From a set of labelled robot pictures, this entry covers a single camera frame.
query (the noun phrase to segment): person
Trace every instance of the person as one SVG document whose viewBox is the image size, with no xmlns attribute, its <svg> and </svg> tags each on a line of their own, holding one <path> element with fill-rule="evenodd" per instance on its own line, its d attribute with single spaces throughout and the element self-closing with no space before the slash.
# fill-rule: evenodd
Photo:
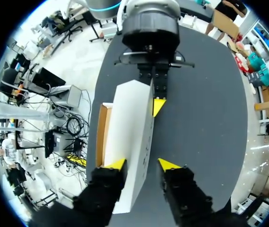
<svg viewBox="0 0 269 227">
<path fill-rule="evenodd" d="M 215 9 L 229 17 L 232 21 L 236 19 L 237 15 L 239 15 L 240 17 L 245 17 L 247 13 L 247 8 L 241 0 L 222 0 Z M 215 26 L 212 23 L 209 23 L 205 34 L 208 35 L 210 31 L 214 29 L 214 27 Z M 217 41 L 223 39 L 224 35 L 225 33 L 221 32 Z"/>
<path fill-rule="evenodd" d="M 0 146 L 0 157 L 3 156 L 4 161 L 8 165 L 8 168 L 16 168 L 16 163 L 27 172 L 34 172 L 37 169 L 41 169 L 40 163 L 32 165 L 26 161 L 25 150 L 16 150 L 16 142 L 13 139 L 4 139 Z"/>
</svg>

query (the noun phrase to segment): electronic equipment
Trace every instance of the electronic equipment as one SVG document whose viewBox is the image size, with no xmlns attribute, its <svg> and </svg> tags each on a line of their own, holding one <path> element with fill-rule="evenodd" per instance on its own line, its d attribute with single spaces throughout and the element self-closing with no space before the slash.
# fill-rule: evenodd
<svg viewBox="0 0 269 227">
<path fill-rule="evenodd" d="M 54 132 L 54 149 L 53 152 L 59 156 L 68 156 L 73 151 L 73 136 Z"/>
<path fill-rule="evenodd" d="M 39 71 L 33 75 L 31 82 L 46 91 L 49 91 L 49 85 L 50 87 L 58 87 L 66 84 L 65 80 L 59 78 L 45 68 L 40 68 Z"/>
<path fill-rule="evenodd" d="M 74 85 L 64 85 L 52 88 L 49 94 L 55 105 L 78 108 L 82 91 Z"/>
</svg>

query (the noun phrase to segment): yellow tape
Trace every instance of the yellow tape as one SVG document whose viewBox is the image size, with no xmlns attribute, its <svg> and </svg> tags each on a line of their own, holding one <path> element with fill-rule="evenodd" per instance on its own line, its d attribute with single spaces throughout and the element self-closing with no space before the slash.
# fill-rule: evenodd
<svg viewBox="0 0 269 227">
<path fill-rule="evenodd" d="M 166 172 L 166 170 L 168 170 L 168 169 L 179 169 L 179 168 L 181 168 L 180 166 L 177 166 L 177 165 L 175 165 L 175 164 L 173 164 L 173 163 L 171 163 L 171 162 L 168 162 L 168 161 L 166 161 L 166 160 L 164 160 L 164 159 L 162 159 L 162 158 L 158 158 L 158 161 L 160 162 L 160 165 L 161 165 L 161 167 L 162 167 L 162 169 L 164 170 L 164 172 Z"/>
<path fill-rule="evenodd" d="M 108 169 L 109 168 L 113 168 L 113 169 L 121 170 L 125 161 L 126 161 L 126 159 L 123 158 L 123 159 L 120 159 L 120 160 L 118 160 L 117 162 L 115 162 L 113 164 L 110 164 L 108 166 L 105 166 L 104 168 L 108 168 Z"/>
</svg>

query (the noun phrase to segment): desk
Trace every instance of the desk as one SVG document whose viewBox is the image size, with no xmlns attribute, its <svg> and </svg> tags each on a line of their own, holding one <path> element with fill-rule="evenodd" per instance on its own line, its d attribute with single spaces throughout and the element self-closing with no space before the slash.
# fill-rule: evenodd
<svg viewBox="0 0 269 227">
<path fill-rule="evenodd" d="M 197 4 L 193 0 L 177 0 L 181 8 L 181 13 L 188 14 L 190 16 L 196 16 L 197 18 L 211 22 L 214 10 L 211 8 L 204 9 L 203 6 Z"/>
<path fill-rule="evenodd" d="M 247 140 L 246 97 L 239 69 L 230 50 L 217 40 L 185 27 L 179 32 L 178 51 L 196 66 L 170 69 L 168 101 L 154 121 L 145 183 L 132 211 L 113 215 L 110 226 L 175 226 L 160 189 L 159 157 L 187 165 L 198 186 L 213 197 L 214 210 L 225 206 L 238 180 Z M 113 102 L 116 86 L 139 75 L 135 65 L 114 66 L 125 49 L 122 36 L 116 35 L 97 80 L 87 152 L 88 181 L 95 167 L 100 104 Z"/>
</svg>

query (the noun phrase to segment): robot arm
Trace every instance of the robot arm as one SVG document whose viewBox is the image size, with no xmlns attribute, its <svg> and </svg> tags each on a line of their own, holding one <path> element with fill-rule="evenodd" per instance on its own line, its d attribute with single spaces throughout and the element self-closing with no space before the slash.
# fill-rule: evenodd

= Your assignment =
Lines in the material above that include the string "query" should be listed.

= The answer =
query (the noun phrase to segment): person
query (the noun phrase to segment): electronic equipment
query (the noun phrase to segment): yellow tape
query (the noun phrase to segment): desk
query (the noun phrase to segment): robot arm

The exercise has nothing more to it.